▸ What to produce
The required result is a copy of each line below in which "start" appears.
- - -
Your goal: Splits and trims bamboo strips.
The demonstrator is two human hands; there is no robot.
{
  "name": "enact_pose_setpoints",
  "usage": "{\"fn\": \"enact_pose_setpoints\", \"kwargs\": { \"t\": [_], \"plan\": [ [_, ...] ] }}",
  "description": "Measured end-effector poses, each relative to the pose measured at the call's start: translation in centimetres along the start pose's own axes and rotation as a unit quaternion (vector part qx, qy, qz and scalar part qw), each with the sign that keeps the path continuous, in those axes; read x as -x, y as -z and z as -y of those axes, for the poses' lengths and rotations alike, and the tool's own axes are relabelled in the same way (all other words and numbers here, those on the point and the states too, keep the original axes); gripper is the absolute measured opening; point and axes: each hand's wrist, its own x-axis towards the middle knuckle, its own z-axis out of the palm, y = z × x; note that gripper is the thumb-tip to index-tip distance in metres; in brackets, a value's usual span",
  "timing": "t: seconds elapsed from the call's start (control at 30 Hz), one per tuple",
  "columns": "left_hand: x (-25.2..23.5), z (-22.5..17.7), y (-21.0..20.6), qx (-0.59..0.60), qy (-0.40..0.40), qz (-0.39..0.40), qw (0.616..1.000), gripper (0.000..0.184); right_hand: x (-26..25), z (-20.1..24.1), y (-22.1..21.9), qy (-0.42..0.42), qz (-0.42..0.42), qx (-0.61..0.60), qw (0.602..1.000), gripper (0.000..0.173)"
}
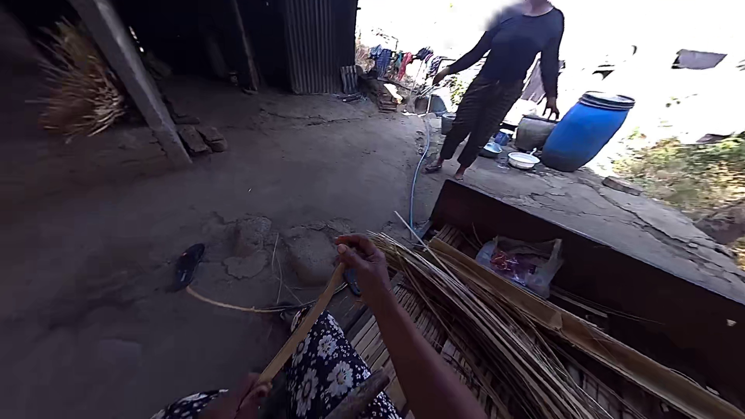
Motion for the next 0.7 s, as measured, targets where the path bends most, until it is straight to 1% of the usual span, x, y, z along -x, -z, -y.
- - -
▸ Solution
  "description": "Measured end-effector poses, each relative to the pose measured at the call's start: translation in centimetres along the start pose's own axes and rotation as a unit quaternion (vector part qx, qy, qz and scalar part qw), each with the sign that keeps the path continuous, in those axes; read x as -x, y as -z and z as -y of those axes, for the poses' lengths and rotations alike, and the tool's own axes are relabelled in the same way (all other words and numbers here, those on the point and the states too, keep the original axes); gripper is the absolute measured opening; point and axes: each hand's wrist, its own x-axis towards the middle knuckle, its own z-axis out of the palm, y = z × x; note that gripper is the thumb-tip to index-tip distance in metres; in brackets, a value's usual span",
  "timing": "t: seconds elapsed from the call's start (control at 30 Hz), one per tuple",

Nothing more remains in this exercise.